Брайс кивнул и вздохнул. К опровержению своего алиби он отнесся философски. Далглиш слышал о Форбсе-Денби. Это был модный уэстэндский врач, и притом превосходный терапевт. Его пациенты да и он сам свято верили в непогрешимость его суждений, и, как острили в свете, никто из них не отважился бы ни есть, ни пить, ни жениться, ни родить, ни эмигрировать, ни помереть без его на то медицинского дозволения. Они гордились его чудачествами, хвастались его хамством и веселили избранное общество историями о том, как он повышвыривал в окно их привычные патентованные лекарства или выгнал их кухарку. Слава Богу, думал Далглиш, что не ему, а Реклессу или его подручным надо будет узнавать у этого нелюбезного чудака, каково было состояние здоровья погибшего, и просить подтверждения алиби одного из тех, кто попал под подозрение.
И вдруг Брайс выпалил со страстью, изумившей всех присутствующих:
– Я не убивал, но жалеть его не могу, и не просите! После того, что он сделал с Арабеллой!
Селия Кэлтроп посмотрела на инспектора Реклесса с кротким извиняющимся видом мамаши, чей ребенок ведет себя неприлично, но, с другой стороны, его тоже можно понять. И пояснила для него одного:
– Арабелла – это его сиамская кошка. Мистер Брайс думает, что Морис ее убил.
– Чего же тут думать, Селия? Это очевидно, – возразил Брайс и обратился к Реклессу: – Три месяца назад я переехал его собаку. Это был несчастный случай в чистом виде. Я люблю животных! Люблю, говорю вам! Даже Лохматку эту несносную – согласитесь, Селия, – невоспитанную и неприятную шавку. Меня это страшно расстроило. Она подвернулась мне прямо под колеса. Сетон был к ней очень привязан. И он недвусмысленно обвинил меня в том, что я будто бы переехал ее нарочно. А через четыре дня он убил Арабеллу. Вот что это был за человек! Можно ли удивляться, что у кого-то наконец истощилось терпение?

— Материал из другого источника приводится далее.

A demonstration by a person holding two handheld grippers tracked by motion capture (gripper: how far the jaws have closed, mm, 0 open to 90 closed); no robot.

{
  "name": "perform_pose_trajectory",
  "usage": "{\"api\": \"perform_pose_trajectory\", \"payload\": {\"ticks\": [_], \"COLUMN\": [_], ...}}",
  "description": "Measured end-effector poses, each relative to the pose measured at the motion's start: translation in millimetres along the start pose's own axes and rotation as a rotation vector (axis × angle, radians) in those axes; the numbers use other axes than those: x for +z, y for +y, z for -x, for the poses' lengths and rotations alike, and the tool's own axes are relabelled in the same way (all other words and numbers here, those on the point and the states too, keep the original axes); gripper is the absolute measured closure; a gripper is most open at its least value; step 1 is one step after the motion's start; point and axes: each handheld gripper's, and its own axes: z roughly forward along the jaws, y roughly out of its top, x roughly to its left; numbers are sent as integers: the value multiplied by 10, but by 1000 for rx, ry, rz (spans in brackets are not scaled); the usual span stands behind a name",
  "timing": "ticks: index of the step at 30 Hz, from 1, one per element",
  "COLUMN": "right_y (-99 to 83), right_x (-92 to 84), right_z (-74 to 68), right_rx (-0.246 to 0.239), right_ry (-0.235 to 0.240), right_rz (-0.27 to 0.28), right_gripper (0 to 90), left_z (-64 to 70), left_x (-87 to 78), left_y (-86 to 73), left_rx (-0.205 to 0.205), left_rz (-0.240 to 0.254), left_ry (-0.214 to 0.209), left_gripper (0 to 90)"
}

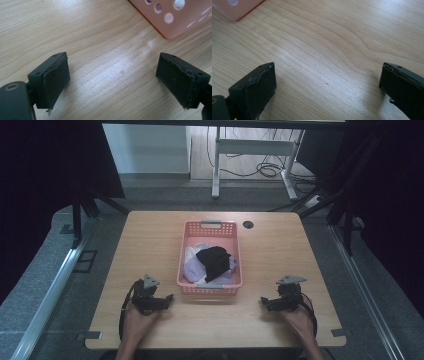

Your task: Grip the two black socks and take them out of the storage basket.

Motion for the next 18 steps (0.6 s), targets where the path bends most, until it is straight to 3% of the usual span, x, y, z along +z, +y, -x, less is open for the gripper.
{"api": "perform_pose_trajectory", "payload": {"ticks": [18], "right_y": [113], "right_x": [-78], "right_z": [-82], "right_rx": [-11], "right_ry": [30], "right_rz": [28], "right_gripper": [0], "left_z": [0], "left_x": [0], "left_y": [0], "left_rx": [0], "left_rz": [0], "left_ry": [1], "left_gripper": [112]}}
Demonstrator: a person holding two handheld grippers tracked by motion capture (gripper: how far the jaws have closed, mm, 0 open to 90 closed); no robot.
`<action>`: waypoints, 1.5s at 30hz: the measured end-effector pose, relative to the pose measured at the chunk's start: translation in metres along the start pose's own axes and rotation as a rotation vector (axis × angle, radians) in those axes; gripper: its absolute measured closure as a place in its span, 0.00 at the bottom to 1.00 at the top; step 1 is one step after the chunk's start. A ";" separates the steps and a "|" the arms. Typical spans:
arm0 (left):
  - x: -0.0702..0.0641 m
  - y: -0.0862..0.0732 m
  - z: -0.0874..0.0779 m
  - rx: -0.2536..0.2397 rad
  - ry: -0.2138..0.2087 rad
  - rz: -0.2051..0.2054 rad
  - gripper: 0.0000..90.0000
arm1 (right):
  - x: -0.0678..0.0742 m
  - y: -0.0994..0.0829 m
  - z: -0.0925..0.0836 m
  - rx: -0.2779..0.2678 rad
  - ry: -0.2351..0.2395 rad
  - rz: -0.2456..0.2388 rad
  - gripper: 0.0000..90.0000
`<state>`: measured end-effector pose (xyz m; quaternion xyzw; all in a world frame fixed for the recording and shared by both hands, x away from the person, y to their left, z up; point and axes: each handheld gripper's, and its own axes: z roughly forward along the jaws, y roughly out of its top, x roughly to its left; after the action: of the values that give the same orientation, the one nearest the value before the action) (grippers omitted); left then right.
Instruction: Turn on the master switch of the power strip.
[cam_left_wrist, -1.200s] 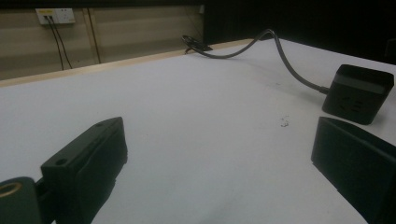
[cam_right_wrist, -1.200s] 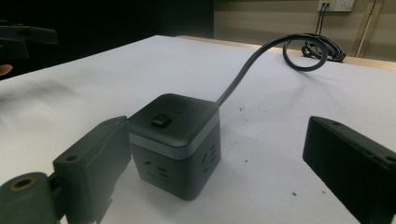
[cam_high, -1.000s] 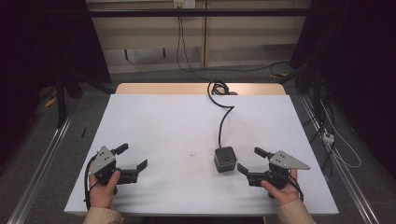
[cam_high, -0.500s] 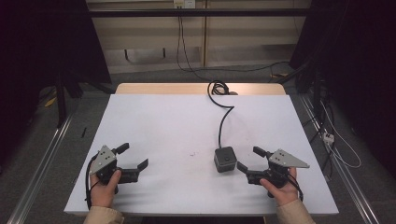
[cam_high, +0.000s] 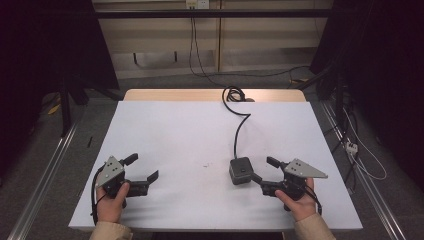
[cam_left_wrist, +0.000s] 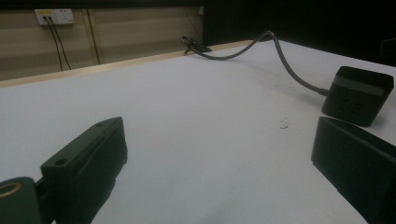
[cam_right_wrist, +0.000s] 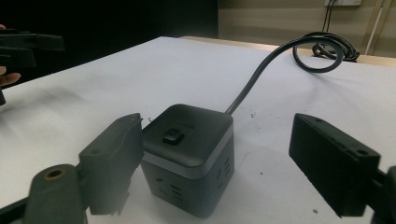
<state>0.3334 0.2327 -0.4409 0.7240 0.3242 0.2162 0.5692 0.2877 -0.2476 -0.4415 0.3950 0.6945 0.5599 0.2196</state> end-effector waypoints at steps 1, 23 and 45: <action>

Мисс Кэлтроп, мисс Далглиш и Лэтем поспешили опровергнуть его слова, но все трое заговорили одновременно, заглушая друг друга:
– Джастин, дорогой, ведь нет никаких доказательств, что…

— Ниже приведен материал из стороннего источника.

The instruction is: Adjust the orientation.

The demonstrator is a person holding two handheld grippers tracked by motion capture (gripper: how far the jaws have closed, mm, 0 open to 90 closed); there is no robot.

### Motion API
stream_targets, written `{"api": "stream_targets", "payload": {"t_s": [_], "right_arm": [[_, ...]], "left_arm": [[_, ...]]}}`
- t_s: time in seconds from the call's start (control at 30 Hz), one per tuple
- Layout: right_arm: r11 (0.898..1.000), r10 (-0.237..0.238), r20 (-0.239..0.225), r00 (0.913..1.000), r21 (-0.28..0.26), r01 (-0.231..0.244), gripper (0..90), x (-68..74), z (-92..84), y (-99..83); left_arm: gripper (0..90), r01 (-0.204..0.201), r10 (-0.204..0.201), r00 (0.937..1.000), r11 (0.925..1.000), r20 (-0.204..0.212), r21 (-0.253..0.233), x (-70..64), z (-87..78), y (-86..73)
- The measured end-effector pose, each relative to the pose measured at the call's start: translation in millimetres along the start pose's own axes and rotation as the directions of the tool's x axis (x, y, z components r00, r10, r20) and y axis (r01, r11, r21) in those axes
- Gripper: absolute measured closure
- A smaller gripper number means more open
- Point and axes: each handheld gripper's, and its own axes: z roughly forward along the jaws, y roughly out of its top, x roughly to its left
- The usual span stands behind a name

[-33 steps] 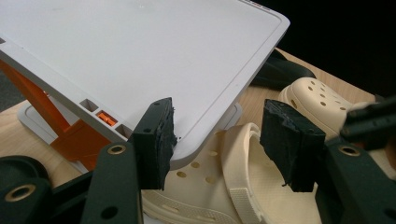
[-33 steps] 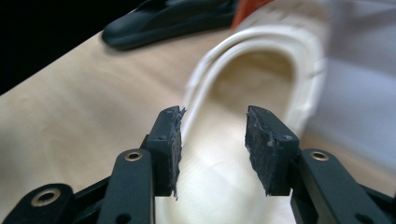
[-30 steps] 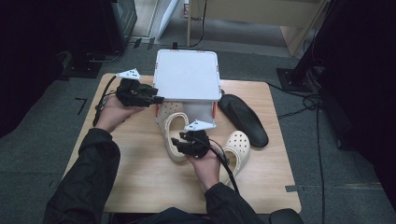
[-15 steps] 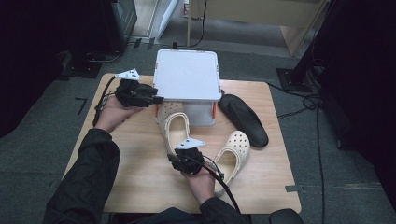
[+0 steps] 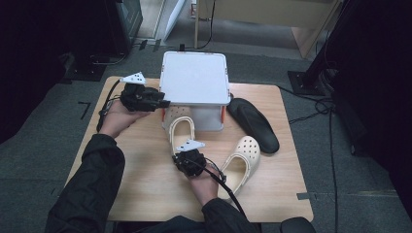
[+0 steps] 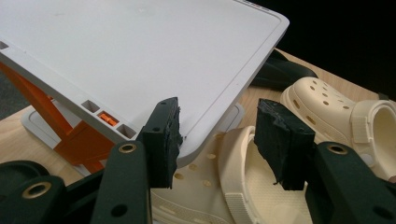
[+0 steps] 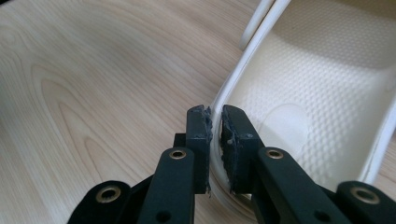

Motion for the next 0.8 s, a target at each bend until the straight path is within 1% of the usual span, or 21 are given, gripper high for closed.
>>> {"api": "stream_targets", "payload": {"t_s": [0.13,0.23,0.33,0.37,0.43,0.5,0.63,0.77,0.8], "right_arm": [[1.0,0.019,-0.012,0.9998,0.006,-0.019,82.2,-2.3,4.0,5.8],[0.999,0.042,-0.031,0.9986,-0.013,-0.043,82.4,-4.3,4.5,10.9],[0.999,0.038,-0.026,0.9989,-0.029,-0.038,82.5,-4.5,4.8,17.6],[0.999,0.036,-0.018,0.9992,-0.033,-0.036,82.6,-5.1,5.1,20.2],[0.999,0.032,-0.011,0.9994,-0.038,-0.032,82.6,-8.3,5.8,25.4],[0.998,0.039,-0.007,0.9992,-0.044,-0.039,82.7,-11.3,7.1,30.2],[0.999,0.035,0.001,0.9994,-0.035,-0.035,82.6,-17.0,13.7,36.2],[0.998,0.054,0.004,0.9986,-0.042,-0.053,82.7,-21.7,19.7,40.6],[0.998,0.052,0.008,0.9986,-0.042,-0.052,82.6,-23.1,21.0,42.0]], "left_arm": [[51.4,-0.004,0.004,1.0,1.0,0.0,0.003,-0.5,0.7,-0.1],[52.2,-0.003,0.003,1.0,1.0,-0.004,0.003,-0.7,0.6,-0.1],[52.6,-0.004,0.004,1.0,1.0,-0.005,0.005,-0.8,0.6,0.0],[52.6,-0.002,0.002,1.0,1.0,-0.006,0.003,-1.0,0.7,0.0],[52.7,-0.002,0.002,1.0,1.0,-0.007,0.003,-0.9,0.7,0.0],[53.0,-0.003,0.003,1.0,1.0,-0.008,0.003,-0.8,0.7,-0.1],[53.4,-0.004,0.004,1.0,1.0,-0.007,0.003,-0.5,0.6,-0.2],[53.7,-0.003,0.003,1.0,1.0,-0.008,0.002,-0.6,0.6,-0.3],[53.7,-0.004,0.004,1.0,1.0,-0.008,0.002,-0.6,0.7,-0.3]]}}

– Мистер Брайс, никто и не думает, что Арабелла имеет к этому какое-то отношение.
– Господи, Джастин, ну зачем же вытаскивать…
И тут прозвучал тихий вопрос Реклесса:
– А вы когда приехали из Лондона, сэр?
– В среду днем. Около четырех. И тела Сетона я с собой в машине не вез. На мое счастье, после Ипсвича у меня всю дорогу барахлила коробка передач, пришлось в конце концов оставить машину в гараже Бейнса, это сразу как выедешь из Саксмандема. Дальше добирался на такси. Молодой Бейнс меня отвез. Так что если хотите искать в моей машине пятна крови и отпечатки пальцев, она у Бейнсов. Желаю удачи.